Other stories of note: FriendsRevisited.Com by Carmen Reid, Crossroads by Manda Scott, A True Romance by Shari Low, A Mixed Blessing by Aline Templeton, and Private Habits of Highly Effective Women by Abigail Bosanko. The other stories ranged from so-so to so poorly written that I didn't even finish reading them.

As mentioned, this book is a great way to check out authors you have never read, and I did find a few whose novels I'll be purchasing. All in all, this is a good book for those who like short stories.

01 May 2010

The Lollipop Shoes

By Joanne Harris
Published by Black Swan
First published in 2007 by Doubleday

The Lollipop Shoes is a sequel to Chocolat, one of Joanne Harris' yummiest books. Generally, I find sequels to be a huge disappointment. For the most part, I think sequels are written only as a way for the author to make a few more dollars off a wildly popular book and they can never measure up to the original. I was pretty sure Harris would only write a sequel because of her love for her characters and I think I was right. Past characters were instantly brought back to life and I felt as though I had finished reading Chocolat only yesterday, which is pretty good seeing as I read it back in 2002.
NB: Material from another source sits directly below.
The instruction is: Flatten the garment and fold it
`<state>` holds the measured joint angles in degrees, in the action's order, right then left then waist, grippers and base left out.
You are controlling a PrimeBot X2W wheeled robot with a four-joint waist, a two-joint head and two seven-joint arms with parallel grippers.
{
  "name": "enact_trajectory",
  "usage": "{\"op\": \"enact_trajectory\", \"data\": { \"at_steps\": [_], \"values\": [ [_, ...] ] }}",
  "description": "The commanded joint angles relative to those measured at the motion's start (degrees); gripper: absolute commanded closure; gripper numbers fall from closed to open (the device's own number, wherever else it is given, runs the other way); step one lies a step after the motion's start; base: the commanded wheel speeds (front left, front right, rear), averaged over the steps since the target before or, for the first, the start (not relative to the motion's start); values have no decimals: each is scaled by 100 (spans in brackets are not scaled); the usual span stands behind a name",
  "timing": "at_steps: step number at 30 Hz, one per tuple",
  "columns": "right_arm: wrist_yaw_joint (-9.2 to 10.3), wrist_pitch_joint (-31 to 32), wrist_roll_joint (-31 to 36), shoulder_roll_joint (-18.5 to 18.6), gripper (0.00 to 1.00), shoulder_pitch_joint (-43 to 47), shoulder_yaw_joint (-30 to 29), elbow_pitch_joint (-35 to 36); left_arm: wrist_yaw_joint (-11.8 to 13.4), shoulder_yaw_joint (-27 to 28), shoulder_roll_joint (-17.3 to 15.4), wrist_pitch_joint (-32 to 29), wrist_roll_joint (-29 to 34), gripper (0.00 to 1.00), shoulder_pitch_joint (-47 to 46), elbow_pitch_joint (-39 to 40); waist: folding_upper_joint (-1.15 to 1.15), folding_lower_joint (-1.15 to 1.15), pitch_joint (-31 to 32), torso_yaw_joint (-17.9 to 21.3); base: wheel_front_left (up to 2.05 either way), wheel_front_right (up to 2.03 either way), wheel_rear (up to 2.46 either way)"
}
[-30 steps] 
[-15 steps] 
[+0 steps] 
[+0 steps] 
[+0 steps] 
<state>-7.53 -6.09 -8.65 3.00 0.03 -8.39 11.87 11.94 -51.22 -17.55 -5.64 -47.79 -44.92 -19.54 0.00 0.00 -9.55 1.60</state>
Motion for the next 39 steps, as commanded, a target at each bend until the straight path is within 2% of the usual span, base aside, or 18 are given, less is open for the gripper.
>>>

The story resumes in Montmartre, where Vianne Rocher and her family are now living above - where else? - a chocolaterie. Vianne has changed since we last met. In an effort to be ordinary, she has given up her cantrips and potions and convinces herself and Anouk that portions of their past lives didn't occur and that there is no such thing as magic.

Zozie de l'Alba is introduced on page one of this novel and by page two we know she is bad news. Zozie's life intersects with Vianne's in a page-turner filled with witchcraft, suspense, heartbreak and, of course, chocolate. The ending, as usual, turns on the changing wind.

Another exceptional book from Joanne Harris.